Le plus difficile dans le fait d’avoir une maladie dite mentale, ce n'était pas de l'admettre. Quoique, c'était là bien délicate affaire. Mais le plus difficile n'en demeurait pas moins le regard des autres. Savoir que l’on attendait de nous que l’on agisse comme si nous n’étions pas malades, quand bien même nous l’étions.

— J’ai besoin de votre aide, déclara fermement Elizabeth en poussant les lourdes portes du grand amphithéâtre dans lequel elle avait un jour récité Shakespeare.

La lumière que dispensaient ici et là les projecteurs la déstabilisa un court instant.

— Elizabeth ?

— J’ai besoin de votre aide, répéta-t-elle. Le soir du bal, vous avez dit que si j’avais besoin de vous, vous seriez là pour moi. Je participerai à votre pièce et je jouerai Ophélia, si c’est ce que vous voulez. Mais avant, il faut que vous m’aidiez. S’il vous plaît.

L’enseignante, prise au cœur par la voix hagarde quoique pressante de la jeune fille, la conduisit en salle des professeurs où elles purent siroter une tasse de thé. Mais les idées fusaient dans la tête de la jeune femme, et il lui devint bien ardue tâche de se faire comprendre. Ses mots, pourtant parfaitement intelligents, donnèrent lieu à un discours inintelligent, fait de maux qu'elle-même ne comprenait plus. Elle ne baissa pas les bras. Une heure s’écoula.

De nombreux professeurs défilèrent ce matin-là. Certains, heureux de retrouver la bonne élève, vinrent les interrompre pour prendre de ses nouvelles. D’autres, plus curieux, se contentèrent de tendre l’oreille, de capturer quelques bribes, sans grands sens une fois tirées hors de leur contexte, et de voler quelques pensées mal accordées.

Ethan, Monsieur Kwats en l'occurrence, fit lui aussi son apparition. Court caméo dans un long, très long métrage.

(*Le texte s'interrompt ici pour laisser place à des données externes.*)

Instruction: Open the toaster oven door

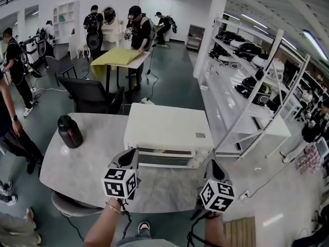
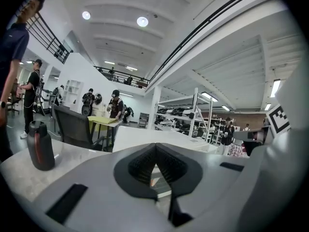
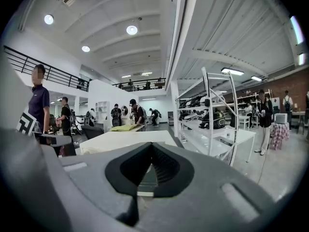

S’il ne pouvait lui adresser la parole, il savait sa bien-aimée angoissée et, par conséquent, il savait ce qu’il lui restait à faire. Si elle pouvait l’apercevoir, ne serait-ce qu’une minute ou deux avant de repartir au bras de Madame Bardle, cela suffirait à la calmer. Wingley leur était hostile. Les regards étaient comptés, comparés, critiqués. Les respirations, elles, étaient chronométrées, calculées avec minutie. Les touchés bannis. Interdits. Les mains se frôlaient alors en secret et les sourires se volaient lors des pauses. Ils avaient renouvelé leurs moyens de communication. Était finalement venu un temps où nécessité était faite de trouver une langue où la langue n’était pas requise. Parce qu’il enseignait, et qu’elle en saignait. Alors, ils tapaient. Ils tapaient du bout des doigts sur les bureaux. Ils tapaient du pied lorsque c’était trop. 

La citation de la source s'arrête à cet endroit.